The task -
Each line of the listing below containing the word "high" should be returned.
_ _ _ _ _
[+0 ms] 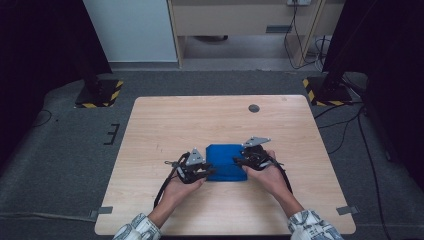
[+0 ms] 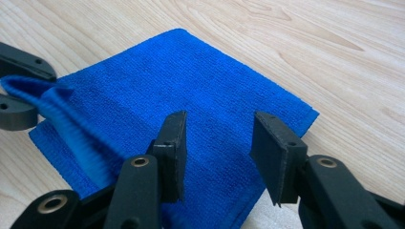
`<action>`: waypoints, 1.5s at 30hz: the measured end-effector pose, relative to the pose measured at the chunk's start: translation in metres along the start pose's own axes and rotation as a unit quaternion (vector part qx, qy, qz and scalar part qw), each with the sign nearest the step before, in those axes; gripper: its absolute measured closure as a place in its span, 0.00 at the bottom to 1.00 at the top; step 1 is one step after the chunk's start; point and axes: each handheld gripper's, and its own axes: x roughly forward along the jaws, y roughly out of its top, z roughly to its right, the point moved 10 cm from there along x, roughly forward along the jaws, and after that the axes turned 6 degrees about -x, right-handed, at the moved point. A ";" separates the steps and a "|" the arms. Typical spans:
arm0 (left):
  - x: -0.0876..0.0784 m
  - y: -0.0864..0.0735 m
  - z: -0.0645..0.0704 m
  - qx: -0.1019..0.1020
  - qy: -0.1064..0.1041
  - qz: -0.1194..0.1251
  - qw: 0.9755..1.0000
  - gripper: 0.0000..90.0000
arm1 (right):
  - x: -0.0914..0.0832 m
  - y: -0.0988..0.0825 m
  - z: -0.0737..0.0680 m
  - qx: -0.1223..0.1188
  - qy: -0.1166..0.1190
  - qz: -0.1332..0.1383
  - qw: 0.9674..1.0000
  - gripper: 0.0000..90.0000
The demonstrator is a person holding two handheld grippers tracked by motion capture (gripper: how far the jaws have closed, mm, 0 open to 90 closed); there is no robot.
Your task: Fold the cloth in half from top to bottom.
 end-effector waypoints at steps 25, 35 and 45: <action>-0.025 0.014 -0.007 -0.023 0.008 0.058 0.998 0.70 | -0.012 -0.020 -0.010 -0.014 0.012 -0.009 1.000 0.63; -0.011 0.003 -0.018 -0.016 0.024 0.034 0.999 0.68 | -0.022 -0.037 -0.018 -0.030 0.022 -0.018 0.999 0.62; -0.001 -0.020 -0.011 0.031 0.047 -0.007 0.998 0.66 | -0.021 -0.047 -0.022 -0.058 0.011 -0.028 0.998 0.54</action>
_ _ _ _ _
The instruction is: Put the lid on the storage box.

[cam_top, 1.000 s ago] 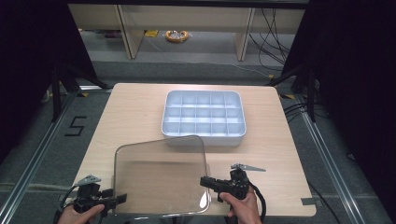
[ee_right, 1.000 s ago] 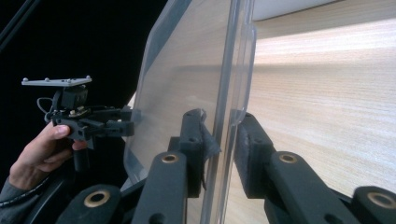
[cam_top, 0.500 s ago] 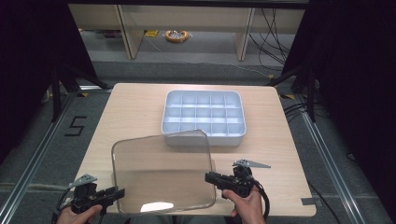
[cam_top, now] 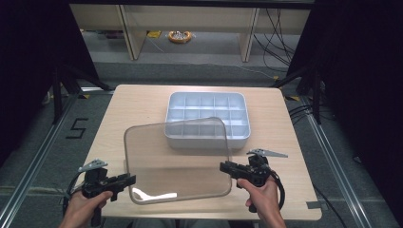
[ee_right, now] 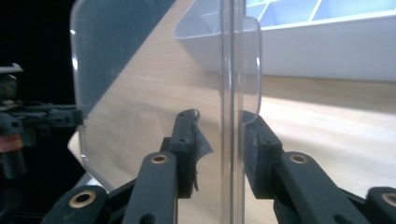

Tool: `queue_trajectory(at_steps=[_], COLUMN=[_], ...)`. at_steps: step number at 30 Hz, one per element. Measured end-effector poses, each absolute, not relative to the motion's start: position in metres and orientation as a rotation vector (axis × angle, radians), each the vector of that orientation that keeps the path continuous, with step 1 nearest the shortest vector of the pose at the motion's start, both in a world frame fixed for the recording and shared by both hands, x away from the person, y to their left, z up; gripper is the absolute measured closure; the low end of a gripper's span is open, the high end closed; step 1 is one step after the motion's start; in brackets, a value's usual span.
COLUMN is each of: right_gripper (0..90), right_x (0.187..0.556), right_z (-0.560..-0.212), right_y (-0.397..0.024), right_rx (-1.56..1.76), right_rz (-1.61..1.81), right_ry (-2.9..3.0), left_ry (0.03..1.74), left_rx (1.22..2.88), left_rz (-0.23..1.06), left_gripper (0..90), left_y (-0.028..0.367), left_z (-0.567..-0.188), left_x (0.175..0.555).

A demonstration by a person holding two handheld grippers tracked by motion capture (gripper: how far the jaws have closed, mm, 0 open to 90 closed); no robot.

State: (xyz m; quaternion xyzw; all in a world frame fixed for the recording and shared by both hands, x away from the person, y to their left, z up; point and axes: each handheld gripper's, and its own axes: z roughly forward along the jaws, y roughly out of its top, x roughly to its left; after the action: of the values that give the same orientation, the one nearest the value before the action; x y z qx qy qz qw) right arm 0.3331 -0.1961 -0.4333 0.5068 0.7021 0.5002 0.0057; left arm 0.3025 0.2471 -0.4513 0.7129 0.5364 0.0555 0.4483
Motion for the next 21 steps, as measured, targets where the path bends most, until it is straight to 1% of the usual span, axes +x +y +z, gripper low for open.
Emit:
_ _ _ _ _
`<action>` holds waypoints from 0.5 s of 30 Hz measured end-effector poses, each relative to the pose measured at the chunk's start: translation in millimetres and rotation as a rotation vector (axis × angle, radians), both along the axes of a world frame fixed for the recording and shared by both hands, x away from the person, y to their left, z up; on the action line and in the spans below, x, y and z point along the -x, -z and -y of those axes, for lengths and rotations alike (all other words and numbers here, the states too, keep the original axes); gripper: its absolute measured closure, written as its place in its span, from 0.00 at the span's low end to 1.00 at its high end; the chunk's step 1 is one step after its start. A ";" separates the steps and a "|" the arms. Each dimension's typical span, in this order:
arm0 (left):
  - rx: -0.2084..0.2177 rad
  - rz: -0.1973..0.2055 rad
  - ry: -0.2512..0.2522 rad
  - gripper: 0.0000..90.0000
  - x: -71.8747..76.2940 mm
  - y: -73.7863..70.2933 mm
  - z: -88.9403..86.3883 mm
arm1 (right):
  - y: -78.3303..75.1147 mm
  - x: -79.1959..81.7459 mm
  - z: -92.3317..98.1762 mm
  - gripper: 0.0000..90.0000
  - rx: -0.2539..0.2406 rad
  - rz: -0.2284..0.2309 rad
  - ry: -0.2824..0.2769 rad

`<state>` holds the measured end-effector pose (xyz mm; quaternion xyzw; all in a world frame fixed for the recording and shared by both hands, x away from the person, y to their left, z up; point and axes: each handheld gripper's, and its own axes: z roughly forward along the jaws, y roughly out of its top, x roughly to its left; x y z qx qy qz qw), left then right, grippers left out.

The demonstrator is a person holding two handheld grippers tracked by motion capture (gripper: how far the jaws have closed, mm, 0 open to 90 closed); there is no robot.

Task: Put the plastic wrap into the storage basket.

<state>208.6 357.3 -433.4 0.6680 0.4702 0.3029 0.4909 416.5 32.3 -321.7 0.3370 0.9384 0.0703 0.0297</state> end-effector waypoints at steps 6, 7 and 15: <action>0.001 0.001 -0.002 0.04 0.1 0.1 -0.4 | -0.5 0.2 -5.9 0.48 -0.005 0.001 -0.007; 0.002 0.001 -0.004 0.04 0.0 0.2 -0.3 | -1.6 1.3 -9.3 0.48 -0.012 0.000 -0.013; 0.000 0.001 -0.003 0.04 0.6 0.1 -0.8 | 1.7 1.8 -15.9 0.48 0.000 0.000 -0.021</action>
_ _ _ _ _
Exercise output -
Tool: `queue_trajectory(at_steps=[_], COLUMN=[_], ...)`. at_steps: step number at 30 Hz, one per element. Measured end-effector poses, each absolute, not relative to the motion's start: position in metres and orientation as a rotation vector (axis × angle, radians), each the vector of that orientation that keeps the path continuous, with step 1 nearest the shortest vector of the pose at the motion's start, both in a world frame fixed for the recording and shared by both hands, x away from the person, y to their left, z up; gripper is the absolute measured closure; the low end of a gripper's span is open, the high end closed; step 1 is one step after the motion's start; in brackets, a value's usual span.
`<action>` holds waypoints from 0.5 s of 30 Hz measured end-effector poses, each relative to the pose measured at the chunk's start: translation in millimetres and rotation as a rotation vector (axis × angle, radians), both along the axes of a world frame fixed for the recording and shared by both hands, x away from the person, y to their left, z up; on the action line and in the spans below, x, y and z point along the -x, -z and -y of those axes, for lengths and rotations alike (all other words and numbers here, the states too, keep the original axes); gripper: its absolute measured closure, written as its place in its span, from 0.00 at the span's low end to 1.00 at its high end; the chunk's step 1 is one step after its start. A ";" separates the steps and a "|" the arms. Each dimension's typical span, in this order:

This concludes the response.